About this exercise:
Look below for the line that has "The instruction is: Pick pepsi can". Set down the lines from there through the line that has "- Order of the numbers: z", exactly as written.

[Exercise data — start]

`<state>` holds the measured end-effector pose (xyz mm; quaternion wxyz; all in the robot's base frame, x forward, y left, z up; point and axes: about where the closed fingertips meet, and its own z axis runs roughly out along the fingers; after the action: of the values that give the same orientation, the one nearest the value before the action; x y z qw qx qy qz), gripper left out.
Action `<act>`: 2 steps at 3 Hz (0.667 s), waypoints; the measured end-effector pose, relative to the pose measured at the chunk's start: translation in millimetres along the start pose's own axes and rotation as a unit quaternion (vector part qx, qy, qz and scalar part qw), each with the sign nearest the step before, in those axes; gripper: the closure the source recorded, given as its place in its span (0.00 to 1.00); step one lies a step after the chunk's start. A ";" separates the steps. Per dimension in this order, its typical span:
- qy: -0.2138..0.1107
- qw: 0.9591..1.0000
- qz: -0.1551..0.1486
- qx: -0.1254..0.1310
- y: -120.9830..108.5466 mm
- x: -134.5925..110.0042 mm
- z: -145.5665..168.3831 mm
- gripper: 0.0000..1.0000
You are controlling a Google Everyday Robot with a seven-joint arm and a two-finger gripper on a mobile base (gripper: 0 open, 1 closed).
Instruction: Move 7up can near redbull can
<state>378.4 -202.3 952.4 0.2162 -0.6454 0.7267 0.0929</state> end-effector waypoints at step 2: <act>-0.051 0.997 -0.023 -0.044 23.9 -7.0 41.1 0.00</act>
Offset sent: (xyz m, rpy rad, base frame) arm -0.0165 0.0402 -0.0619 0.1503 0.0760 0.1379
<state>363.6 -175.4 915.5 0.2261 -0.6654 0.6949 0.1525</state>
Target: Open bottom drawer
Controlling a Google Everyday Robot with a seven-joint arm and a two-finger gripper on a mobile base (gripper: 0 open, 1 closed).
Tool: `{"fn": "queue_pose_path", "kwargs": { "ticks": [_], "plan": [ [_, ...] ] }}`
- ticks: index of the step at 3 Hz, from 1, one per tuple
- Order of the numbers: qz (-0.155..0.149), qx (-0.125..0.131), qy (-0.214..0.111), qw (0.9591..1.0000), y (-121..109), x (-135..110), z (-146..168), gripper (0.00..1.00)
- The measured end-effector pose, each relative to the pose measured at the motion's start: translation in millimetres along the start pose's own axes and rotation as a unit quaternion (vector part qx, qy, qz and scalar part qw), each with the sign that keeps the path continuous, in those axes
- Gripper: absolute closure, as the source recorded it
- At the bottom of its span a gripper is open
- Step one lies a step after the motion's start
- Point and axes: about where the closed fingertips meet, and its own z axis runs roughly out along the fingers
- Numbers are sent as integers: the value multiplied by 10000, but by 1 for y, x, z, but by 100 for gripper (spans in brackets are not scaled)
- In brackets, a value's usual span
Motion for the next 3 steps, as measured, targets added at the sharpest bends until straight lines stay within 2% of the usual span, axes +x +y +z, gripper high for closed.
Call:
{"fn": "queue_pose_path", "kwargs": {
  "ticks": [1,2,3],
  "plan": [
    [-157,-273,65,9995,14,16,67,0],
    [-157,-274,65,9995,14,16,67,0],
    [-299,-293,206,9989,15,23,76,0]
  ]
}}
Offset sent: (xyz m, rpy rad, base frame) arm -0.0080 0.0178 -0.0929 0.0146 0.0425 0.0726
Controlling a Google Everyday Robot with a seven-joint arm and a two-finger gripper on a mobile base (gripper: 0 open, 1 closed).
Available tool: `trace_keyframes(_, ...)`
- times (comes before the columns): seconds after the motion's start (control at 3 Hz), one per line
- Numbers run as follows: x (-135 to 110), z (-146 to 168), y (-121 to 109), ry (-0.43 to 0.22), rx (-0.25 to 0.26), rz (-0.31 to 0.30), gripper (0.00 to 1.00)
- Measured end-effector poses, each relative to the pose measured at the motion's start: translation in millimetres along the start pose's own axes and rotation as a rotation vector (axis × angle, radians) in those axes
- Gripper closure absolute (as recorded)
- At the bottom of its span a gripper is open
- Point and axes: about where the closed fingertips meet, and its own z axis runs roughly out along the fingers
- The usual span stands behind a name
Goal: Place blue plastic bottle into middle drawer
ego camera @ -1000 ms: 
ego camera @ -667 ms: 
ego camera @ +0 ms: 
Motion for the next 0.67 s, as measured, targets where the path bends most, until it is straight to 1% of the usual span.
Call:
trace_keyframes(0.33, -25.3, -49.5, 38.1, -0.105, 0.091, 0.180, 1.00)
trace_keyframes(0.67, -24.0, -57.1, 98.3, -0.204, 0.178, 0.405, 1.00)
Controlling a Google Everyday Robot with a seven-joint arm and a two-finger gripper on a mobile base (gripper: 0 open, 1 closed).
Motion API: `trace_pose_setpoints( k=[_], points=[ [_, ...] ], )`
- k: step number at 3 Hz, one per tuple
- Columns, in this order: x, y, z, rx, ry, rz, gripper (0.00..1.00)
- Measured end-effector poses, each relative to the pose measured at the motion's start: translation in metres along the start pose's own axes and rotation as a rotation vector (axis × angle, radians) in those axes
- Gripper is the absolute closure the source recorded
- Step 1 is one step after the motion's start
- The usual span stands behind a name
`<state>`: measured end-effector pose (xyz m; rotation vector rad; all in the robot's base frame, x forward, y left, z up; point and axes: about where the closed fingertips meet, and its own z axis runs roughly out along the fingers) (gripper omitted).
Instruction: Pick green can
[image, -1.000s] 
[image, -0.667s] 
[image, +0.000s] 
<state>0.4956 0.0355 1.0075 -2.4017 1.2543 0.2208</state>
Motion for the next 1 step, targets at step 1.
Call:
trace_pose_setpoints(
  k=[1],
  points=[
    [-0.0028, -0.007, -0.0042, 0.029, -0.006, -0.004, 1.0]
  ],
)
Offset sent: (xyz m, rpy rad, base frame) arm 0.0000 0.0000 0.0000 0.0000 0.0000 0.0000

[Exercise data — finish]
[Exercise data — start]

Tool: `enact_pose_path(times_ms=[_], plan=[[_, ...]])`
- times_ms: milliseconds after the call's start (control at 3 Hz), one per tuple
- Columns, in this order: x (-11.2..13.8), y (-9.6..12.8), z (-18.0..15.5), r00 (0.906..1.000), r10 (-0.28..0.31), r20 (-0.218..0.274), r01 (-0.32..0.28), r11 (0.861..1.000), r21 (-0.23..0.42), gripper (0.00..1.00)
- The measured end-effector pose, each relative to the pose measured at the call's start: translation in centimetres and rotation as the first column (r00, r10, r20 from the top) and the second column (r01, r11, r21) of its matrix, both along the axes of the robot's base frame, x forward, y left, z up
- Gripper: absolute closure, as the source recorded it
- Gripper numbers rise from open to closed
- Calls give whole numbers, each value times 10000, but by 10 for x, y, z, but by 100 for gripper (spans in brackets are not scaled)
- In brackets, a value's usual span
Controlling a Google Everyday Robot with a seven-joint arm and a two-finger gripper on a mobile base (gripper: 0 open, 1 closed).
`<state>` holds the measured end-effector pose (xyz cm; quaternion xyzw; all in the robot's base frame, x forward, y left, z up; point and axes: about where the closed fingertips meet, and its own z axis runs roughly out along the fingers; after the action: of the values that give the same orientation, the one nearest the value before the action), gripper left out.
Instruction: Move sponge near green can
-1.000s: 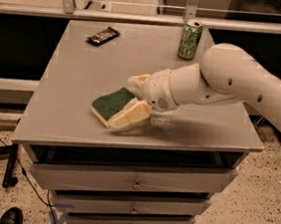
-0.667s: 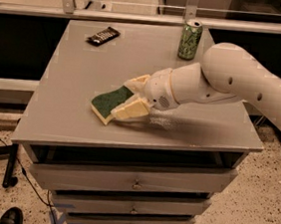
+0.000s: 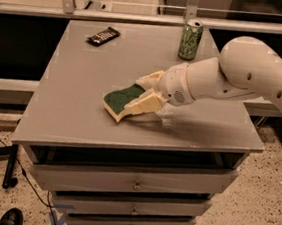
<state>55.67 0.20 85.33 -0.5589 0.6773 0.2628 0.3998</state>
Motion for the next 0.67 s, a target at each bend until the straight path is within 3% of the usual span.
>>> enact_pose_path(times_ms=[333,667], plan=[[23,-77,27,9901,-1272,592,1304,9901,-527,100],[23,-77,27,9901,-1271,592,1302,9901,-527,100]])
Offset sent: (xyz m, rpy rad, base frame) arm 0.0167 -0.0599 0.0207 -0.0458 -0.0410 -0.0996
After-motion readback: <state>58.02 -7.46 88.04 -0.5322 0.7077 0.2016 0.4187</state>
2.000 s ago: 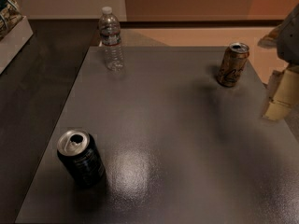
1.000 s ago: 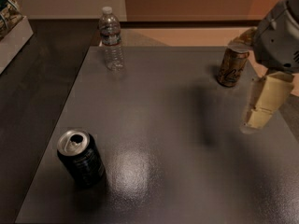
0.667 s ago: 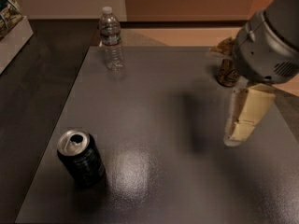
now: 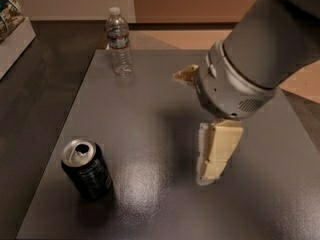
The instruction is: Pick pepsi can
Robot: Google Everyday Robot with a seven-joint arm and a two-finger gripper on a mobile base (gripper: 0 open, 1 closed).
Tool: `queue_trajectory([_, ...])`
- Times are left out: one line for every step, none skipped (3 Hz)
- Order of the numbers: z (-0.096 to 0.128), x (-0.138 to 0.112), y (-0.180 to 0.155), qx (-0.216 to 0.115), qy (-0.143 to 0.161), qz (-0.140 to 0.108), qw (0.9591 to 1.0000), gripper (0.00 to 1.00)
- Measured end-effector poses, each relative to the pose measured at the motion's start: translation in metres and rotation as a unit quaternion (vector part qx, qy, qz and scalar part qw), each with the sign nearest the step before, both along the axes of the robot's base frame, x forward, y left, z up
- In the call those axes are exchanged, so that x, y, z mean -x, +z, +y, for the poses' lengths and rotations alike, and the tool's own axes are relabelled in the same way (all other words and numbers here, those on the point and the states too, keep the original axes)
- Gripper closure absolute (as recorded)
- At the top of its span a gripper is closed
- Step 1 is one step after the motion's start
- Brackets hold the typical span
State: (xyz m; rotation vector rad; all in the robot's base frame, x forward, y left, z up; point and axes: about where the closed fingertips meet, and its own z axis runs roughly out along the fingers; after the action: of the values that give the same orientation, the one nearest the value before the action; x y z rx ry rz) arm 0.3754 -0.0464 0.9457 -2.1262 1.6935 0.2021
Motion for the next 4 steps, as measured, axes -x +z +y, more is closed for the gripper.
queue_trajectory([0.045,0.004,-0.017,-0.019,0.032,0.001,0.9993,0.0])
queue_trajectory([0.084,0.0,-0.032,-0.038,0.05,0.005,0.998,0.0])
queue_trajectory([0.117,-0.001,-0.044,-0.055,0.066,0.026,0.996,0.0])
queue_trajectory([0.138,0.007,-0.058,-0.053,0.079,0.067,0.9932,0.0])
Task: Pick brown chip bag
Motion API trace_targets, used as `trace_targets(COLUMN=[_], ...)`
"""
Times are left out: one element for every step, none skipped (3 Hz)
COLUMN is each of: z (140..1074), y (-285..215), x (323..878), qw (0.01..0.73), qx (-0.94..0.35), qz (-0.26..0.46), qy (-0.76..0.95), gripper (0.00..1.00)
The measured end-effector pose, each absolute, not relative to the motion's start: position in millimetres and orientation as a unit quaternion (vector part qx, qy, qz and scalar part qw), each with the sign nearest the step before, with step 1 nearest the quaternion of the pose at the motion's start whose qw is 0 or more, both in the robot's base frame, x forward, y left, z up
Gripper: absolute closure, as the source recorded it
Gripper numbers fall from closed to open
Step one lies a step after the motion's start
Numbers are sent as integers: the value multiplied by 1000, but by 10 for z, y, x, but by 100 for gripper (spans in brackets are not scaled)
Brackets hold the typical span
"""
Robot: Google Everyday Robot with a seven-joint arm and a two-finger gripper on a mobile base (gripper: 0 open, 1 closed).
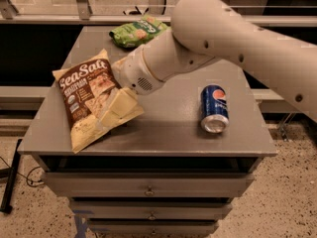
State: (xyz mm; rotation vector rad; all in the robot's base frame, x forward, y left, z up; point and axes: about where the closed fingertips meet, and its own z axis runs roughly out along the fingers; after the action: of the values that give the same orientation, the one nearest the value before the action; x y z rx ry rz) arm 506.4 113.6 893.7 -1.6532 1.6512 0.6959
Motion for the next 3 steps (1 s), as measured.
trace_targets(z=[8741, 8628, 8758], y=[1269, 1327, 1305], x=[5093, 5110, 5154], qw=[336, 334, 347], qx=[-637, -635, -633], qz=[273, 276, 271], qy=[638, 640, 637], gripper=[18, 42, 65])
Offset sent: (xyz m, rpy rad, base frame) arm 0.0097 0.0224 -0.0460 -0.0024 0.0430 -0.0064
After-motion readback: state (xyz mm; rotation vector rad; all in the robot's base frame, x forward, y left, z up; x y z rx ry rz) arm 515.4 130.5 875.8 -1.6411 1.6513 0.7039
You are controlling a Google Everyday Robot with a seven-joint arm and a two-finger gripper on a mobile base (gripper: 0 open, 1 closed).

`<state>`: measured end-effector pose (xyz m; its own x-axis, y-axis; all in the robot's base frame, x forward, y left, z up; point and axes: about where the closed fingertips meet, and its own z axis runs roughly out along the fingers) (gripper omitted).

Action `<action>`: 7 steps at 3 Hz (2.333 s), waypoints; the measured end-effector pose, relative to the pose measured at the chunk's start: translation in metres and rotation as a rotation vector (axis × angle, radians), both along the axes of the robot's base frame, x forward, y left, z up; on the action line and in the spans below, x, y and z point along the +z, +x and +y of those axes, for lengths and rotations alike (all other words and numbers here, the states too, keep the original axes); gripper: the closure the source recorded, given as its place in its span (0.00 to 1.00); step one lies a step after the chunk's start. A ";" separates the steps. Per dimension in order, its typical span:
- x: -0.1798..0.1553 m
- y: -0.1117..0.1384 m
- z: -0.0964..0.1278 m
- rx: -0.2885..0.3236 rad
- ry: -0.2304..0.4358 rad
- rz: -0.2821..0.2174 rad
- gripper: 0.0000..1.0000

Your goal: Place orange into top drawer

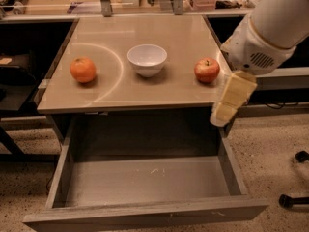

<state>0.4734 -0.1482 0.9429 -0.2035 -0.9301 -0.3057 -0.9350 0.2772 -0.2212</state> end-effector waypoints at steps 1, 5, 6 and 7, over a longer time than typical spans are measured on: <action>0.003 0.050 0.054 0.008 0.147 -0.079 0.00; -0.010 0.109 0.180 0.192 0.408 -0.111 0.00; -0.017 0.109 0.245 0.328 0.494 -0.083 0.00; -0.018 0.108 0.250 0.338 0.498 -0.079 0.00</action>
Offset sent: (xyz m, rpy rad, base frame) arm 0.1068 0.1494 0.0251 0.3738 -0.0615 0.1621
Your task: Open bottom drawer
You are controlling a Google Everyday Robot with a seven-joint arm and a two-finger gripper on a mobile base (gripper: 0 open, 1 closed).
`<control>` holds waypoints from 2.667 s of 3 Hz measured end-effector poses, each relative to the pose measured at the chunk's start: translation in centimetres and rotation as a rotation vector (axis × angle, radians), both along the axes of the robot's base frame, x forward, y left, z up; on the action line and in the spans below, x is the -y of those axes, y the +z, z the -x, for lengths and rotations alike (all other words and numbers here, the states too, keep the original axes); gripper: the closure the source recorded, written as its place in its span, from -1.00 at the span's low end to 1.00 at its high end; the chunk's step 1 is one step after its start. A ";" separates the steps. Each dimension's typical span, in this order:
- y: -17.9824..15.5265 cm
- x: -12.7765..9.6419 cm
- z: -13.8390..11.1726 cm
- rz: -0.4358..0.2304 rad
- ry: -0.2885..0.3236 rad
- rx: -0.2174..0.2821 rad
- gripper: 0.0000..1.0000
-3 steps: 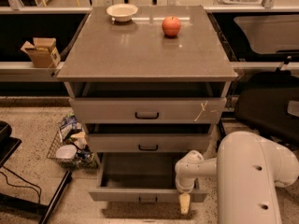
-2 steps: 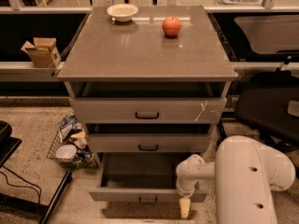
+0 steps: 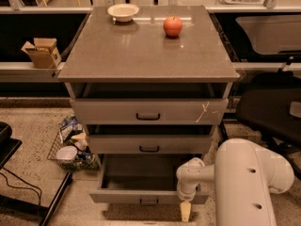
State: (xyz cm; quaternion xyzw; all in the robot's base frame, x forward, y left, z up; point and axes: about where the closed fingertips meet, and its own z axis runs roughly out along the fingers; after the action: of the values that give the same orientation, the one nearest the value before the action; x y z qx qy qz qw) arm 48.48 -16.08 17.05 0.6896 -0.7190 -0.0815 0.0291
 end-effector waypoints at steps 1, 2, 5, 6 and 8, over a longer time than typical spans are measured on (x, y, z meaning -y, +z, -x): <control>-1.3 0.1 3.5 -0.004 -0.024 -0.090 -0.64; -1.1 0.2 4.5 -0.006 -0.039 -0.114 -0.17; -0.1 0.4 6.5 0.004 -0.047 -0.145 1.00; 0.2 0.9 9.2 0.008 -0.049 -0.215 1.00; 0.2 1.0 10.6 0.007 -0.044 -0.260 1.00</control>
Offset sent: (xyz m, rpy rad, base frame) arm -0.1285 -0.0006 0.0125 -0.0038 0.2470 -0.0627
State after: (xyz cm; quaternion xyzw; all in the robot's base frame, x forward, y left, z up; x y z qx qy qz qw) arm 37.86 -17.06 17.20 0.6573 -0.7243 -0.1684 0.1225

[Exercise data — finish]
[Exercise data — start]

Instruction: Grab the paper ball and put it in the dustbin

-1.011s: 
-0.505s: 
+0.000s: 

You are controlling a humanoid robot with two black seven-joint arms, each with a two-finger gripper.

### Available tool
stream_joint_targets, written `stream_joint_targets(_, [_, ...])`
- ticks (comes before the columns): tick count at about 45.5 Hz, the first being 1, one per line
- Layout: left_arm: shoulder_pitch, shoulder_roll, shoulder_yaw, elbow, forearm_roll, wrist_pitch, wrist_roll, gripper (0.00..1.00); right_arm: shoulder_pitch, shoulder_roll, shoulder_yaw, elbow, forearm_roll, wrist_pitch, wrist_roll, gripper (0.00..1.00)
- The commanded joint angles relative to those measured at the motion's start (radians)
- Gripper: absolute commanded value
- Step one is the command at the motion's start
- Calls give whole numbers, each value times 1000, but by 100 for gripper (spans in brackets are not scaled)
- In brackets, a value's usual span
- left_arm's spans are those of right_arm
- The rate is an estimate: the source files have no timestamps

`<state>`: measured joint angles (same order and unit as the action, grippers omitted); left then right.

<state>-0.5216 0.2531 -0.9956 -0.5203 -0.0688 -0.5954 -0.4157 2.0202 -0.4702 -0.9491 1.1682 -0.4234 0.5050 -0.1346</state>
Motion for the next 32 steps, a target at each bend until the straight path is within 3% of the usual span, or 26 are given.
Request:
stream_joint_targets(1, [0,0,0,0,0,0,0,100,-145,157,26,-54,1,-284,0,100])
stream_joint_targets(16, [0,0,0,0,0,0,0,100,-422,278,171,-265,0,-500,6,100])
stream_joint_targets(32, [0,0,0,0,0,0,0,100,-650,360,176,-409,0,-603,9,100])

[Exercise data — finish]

Exercise answer:
The instruction is: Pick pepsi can
Robot: Google Everyday Robot with a seven-joint arm and a two-finger gripper on a mobile base (gripper: 0 open, 1 closed).
Tool: `queue_trajectory([_, ...])`
- Times are left out: one line for every step, none skipped (3 Hz)
- Order of the numbers: z (-0.096 to 0.128), x (-0.138 to 0.112), y (-0.180 to 0.155), qx (-0.216 to 0.115), qy (-0.143 to 0.161), qz (-0.140 to 0.108), qw (0.9591 to 1.0000), gripper (0.00 to 1.00)

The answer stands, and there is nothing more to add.